A global tire manufacturing leader headquartered in Tokyo partnered with HCLTech to transform its high-performance computing (HPC) environment using AWS. The initiative addressed critical inefficiencies by implementing automated infrastructure deployment, dynamic scaling and resource cost tracking, including manual processes, limited scalability, and high licensing costs. This modernization improved scalability, reduced operational costs and enhanced resource visibility, enabling faster innovation and optimized performance through a flexible, cloud native HPC landscape.
The Challenge
Our client faced increasing inefficiencies and complexities within its HPC landscape, mainly due to a lack of automation and scalability. Key challenges included:
- Absence of on-demand automation: The HPC platform lacked automation capabilities, resulting in time-consuming manual processes
- Inflexible cluster resources: The HPC environment could not dynamically scale to match fluctuating demands, creating bottlenecks
- High licensing costs: The client was burdened by IBM LSF software licensing expenses and could not shift to a more cost-effective solution
- Lack of cost transparency: There was no mechanism to track resource consumption by user or business unit (BU), impeding accurate cost allocation and internal chargebacks
- Limited scalability: The inability to scale HPC resources hindered the client's ability to meet growing data and compute requirements
The Objective
The goal was to create an efficient, scalable HPC environment that minimized operational costs and complexity while enabling resource tracking for internal cost management.
- Automate infrastructure deployment: Use Infrastructure as Code (IaC) to build HPC resources on-demand, ensuring scalability and efficiency
- Optimize total cost of ownership (TCO): Implement a flexible commercial model and eliminate licensing costs associated with IBM LSF
- Enable chargeback mechanisms: Develop resource accounting to track costs by the user and facilitate BU-level chargebacks
- Enhance elasticity: Implement a more flexible, responsive HPC cluster to support on-demand scaling with Amazon EC2 instances
The Solution
To meet these objectives, HCLTech and AWS delivered a comprehensive HPC solution prioritizing automation, cost efficiency and scalability.
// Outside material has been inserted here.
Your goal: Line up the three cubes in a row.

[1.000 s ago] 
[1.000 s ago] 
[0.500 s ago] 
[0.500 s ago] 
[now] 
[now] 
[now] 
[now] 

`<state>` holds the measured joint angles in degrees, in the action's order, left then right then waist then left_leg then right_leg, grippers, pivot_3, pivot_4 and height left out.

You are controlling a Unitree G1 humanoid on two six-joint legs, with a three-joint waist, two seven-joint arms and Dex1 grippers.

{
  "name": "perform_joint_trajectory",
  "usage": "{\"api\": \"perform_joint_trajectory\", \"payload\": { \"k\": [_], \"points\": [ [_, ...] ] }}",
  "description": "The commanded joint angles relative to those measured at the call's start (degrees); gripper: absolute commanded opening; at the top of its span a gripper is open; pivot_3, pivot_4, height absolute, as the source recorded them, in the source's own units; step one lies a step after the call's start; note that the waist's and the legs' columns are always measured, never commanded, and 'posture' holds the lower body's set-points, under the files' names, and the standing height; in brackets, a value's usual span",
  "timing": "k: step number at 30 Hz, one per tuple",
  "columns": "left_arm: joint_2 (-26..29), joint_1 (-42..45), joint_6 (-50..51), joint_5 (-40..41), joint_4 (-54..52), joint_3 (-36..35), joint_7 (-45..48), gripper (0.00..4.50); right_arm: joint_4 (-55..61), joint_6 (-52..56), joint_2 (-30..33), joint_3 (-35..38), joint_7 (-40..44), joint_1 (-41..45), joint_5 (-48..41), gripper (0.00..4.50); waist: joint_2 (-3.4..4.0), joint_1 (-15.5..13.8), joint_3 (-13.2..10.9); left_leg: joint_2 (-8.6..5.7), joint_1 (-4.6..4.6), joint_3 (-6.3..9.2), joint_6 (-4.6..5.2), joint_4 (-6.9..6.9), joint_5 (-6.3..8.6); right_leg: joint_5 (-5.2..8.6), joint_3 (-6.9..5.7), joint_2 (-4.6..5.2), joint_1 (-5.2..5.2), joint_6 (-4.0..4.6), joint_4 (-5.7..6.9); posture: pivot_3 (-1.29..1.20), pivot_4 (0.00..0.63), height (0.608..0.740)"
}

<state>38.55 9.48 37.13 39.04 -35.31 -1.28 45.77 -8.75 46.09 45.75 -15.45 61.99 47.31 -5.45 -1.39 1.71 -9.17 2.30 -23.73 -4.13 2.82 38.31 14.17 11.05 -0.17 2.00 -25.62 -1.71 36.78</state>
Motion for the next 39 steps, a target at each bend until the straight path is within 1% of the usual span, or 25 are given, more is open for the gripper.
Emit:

The solution included:
Assessment
- Conducted a thorough evaluation of the client's HPC environment to pinpoint specific bottlenecks and inefficiencies
- Identified resource requirements and constraints unique to the client's business and industry
Build
- Automated provisioning: Terraform pipelines were used to automate the deployment of HPC resources, including AWS HPC7a and HPC6i instances
- Enhanced visualization: Use NICE DCV to set up on-demand remote visualization, allowing users to manage pre and post-processing tasks remotely
- Streamlined job management: Configured Slurm for job scheduling and management, with REST API integration to automate job submissions based on user personas
- Cost tracking and chargebacks: Implemented resource accounting to track user resource usage precisely, facilitating accurate chargebacks to individual BUs
Operate
- Delivered end-to-end operations management, ensuring seamless, efficient management of day-to-day HPC tasks
- Set up continuous monitoring of the HPC environment to ensure optimized performance and cost efficiency
The Impact
With the new HPC landscape, the client gained a flexible, automated environment that significantly improved scalability, reduced costs and optimized resource utilization.
- Cost savings: The client realized substantial savings by eliminating IBM LSF and Bright Cluster Manager licenses and adopting AWS ParallelCluster, which provides similar functionality in a cloud native and cost-effective format
- Faster time to innovation: Job performance improved by 30-40%, enabling the client to complete simulations faster and reduce time-to-insight
- Enhanced resource visibility: The implemented cost tracking provided clear visibility into resource usage by the user, enabling accurate internal billing and cost control
- Scalability and Elasticity: The AWS-based HPC environment dynamically scales with demand, ensuring the client can meet peak workloads without paying for idle resources
AWS services used:
- Amazon EC2
- AWS ParallelCluster
- AWS Batch
- Amazon Elastic File System (EFS)